◆ What to work on ◆
Would you reproduce the listing exactly, leaving nothing out?

[Opening Supplied information section]

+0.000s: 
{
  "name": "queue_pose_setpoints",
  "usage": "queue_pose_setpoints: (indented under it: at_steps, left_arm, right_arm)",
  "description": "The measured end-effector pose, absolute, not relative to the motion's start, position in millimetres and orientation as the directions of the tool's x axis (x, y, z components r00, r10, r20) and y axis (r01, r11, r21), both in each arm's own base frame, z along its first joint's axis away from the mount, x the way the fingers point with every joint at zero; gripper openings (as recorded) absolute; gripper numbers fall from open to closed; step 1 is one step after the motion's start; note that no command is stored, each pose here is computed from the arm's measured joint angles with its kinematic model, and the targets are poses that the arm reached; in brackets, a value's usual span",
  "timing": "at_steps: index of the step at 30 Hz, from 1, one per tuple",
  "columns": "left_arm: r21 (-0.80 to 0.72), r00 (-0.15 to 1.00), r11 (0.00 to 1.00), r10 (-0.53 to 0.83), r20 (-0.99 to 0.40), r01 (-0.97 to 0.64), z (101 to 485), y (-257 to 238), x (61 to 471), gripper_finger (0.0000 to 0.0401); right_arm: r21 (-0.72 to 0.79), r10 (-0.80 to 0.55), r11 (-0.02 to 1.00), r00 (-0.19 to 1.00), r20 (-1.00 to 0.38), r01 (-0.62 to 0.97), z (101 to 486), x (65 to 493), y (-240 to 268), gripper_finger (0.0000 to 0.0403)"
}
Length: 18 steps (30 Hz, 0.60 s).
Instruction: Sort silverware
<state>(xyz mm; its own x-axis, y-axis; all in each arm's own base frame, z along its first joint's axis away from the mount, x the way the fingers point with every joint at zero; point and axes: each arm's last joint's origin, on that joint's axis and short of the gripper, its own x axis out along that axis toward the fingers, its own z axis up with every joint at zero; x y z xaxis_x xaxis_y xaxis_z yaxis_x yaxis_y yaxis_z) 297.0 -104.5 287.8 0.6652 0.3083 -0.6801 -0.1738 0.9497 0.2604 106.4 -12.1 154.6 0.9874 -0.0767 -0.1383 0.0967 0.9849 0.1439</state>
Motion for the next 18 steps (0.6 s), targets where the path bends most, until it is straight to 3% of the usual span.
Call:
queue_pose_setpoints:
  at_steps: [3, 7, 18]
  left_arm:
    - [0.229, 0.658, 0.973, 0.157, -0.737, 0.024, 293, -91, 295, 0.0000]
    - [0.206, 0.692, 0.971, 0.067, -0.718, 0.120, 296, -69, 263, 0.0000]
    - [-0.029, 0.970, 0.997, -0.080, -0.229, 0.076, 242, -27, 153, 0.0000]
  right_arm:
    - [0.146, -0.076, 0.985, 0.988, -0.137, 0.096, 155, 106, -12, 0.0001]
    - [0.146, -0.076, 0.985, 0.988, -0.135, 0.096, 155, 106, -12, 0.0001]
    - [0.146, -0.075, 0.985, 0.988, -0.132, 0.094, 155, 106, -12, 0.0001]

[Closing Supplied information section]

◆ Task result ◆
+0.000s: 
{
  "name": "queue_pose_setpoints",
  "usage": "queue_pose_setpoints: (indented under it: at_steps, left_arm, right_arm)",
  "description": "The measured end-effector pose, absolute, not relative to the motion's start, position in millimetres and orientation as the directions of the tool's x axis (x, y, z components r00, r10, r20) and y axis (r01, r11, r21), both in each arm's own base frame, z along its first joint's axis away from the mount, x the way the fingers point with every joint at zero; gripper openings (as recorded) absolute; gripper numbers fall from open to closed; step 1 is one step after the motion's start; note that no command is stored, each pose here is computed from the arm's measured joint angles with its kinematic model, and the targets are poses that the arm reached; in brackets, a value's usual span",
  "timing": "at_steps: index of the step at 30 Hz, from 1, one per tuple",
  "columns": "left_arm: r21 (-0.80 to 0.72), r00 (-0.15 to 1.00), r11 (0.00 to 1.00), r10 (-0.53 to 0.83), r20 (-0.99 to 0.40), r01 (-0.97 to 0.64), z (101 to 485), y (-257 to 238), x (61 to 471), gripper_finger (0.0000 to 0.0401); right_arm: r21 (-0.72 to 0.79), r10 (-0.80 to 0.55), r11 (-0.02 to 1.00), r00 (-0.19 to 1.00), r20 (-1.00 to 0.38), r01 (-0.62 to 0.97), z (101 to 486), x (65 to 493), y (-240 to 268), gripper_finger (0.0000 to 0.0403)"
}
Length: 18 steps (30 Hz, 0.60 s).
Instruction: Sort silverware
<state>(xyz mm; its own x-axis, y-axis; all in each arm's own base frame, z along its first joint's axis away from the mount, x the way the fingers point with every joint at zero; point and axes: each arm's last joint's origin, on that joint's axis and short of the gripper, its own x axis out along that axis toward the fingers, its own z axis up with every joint at zero; x y z xaxis_x xaxis_y xaxis_z yaxis_x yaxis_y yaxis_z) 297.0 -104.5 287.8 0.6652 0.3083 -0.6801 -0.1738 0.9497 0.2604 106.4 -12.1 154.6 0.9874 -0.0767 -0.1383 0.0967 0.9849 0.1439</state>
Motion for the next 18 steps (0.6 s), targets where the path bends most, until it is straight to 3% of the usual span.
Call:
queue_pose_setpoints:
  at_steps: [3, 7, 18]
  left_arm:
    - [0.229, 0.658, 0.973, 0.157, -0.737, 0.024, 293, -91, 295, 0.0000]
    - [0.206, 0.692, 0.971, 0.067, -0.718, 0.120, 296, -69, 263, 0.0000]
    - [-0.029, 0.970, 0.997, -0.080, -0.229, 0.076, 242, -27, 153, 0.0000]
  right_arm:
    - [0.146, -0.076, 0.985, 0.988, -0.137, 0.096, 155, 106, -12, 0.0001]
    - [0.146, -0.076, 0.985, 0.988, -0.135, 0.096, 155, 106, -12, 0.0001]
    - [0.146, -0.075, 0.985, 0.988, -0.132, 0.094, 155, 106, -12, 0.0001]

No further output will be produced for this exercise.